Extracted data entries:
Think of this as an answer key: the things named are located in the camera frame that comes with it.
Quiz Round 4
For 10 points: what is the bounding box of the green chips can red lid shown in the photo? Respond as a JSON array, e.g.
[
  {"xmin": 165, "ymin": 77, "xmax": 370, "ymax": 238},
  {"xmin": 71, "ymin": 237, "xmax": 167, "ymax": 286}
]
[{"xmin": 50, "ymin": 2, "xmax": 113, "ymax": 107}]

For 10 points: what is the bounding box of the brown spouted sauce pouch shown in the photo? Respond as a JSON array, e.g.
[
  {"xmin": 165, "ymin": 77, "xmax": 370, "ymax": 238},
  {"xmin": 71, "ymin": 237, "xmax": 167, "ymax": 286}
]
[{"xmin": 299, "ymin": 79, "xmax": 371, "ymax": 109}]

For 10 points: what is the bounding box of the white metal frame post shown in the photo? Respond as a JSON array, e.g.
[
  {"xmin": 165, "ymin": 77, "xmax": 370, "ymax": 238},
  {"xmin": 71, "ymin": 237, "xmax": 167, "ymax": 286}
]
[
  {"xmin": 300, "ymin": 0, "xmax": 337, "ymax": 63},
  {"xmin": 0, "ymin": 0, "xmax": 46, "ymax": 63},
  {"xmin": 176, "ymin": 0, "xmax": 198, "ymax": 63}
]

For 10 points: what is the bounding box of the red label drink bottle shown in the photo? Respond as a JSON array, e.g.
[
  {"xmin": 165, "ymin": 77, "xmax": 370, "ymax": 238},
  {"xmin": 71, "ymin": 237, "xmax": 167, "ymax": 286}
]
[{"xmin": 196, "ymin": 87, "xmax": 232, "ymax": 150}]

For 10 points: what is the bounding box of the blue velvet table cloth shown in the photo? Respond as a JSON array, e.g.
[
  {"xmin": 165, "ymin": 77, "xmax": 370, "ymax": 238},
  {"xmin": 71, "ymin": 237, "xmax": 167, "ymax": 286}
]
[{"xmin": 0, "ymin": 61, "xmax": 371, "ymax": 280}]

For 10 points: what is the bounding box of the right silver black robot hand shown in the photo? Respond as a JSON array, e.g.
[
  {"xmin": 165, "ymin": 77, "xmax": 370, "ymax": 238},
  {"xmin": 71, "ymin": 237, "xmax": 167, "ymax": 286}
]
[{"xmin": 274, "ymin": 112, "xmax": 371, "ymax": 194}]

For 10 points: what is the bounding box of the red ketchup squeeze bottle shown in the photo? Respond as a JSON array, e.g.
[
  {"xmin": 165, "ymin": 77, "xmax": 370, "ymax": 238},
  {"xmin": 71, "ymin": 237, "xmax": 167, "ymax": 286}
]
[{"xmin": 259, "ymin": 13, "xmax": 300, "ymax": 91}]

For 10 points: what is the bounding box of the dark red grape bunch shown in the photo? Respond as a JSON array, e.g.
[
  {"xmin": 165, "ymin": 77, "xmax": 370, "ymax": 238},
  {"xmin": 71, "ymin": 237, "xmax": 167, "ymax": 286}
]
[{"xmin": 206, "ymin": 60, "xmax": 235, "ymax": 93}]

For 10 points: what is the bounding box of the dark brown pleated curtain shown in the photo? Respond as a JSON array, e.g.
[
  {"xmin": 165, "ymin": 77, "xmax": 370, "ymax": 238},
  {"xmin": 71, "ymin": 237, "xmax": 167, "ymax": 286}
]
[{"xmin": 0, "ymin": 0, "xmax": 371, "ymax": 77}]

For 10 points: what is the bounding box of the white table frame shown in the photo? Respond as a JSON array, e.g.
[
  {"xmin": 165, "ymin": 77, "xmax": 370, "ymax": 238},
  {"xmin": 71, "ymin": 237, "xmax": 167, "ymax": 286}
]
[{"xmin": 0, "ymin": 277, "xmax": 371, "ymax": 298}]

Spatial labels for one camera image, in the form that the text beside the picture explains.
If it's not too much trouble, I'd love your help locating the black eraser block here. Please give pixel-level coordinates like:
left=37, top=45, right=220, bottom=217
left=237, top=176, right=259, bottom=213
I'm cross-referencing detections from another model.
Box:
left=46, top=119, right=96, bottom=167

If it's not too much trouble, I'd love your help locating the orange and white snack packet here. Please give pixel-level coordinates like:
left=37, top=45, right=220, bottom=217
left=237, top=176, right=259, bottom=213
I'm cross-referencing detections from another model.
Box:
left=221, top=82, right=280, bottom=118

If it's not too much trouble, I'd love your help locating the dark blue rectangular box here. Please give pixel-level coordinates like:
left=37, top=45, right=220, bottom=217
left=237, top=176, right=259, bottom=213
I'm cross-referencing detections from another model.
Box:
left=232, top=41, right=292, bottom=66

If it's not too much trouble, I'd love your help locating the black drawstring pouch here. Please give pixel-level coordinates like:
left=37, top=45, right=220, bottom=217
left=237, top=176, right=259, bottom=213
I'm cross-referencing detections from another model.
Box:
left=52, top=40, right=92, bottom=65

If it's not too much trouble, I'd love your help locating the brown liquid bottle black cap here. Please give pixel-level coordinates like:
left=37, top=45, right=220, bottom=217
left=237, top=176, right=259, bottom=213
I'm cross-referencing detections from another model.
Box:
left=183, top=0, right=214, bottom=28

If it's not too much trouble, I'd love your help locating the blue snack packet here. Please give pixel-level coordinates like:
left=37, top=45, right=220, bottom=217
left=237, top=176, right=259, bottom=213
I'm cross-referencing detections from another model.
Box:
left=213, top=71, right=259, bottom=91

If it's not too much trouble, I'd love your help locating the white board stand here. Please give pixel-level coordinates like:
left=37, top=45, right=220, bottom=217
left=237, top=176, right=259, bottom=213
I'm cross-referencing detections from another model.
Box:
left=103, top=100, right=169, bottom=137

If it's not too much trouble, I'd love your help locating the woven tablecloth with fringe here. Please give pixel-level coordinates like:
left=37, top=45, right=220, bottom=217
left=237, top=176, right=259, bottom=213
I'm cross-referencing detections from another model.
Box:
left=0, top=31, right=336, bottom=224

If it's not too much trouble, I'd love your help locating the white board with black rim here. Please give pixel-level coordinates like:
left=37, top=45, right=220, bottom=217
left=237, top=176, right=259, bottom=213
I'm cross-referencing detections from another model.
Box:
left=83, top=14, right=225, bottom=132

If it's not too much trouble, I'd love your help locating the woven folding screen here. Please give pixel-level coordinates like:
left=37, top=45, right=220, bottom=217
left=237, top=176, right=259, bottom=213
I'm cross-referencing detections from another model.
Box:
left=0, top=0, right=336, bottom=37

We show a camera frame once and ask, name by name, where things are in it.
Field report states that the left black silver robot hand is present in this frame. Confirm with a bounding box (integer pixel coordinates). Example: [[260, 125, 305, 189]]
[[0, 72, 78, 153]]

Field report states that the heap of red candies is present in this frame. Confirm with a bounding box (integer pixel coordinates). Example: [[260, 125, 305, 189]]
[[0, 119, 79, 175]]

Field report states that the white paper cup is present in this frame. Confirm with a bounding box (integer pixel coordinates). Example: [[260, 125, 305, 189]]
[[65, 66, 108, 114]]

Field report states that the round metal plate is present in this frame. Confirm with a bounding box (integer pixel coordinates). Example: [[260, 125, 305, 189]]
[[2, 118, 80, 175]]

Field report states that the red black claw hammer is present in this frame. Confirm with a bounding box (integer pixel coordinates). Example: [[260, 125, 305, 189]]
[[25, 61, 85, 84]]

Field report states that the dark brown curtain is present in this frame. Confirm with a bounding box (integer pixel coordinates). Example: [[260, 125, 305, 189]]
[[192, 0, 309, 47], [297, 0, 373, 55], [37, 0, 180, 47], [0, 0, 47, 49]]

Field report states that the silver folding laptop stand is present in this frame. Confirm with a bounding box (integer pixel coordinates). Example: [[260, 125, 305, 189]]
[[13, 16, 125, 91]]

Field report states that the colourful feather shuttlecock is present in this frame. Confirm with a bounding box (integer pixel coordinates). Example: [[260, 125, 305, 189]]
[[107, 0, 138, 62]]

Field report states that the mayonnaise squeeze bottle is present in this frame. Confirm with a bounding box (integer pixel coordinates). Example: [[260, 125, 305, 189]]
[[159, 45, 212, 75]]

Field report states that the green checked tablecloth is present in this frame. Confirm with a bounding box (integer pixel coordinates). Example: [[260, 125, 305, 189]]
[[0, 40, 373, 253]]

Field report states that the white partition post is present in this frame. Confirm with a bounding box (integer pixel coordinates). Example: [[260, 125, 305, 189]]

ASSIGNMENT —
In the records above, how many lines include "board"? Reply only with the number.

TASK OUTPUT —
2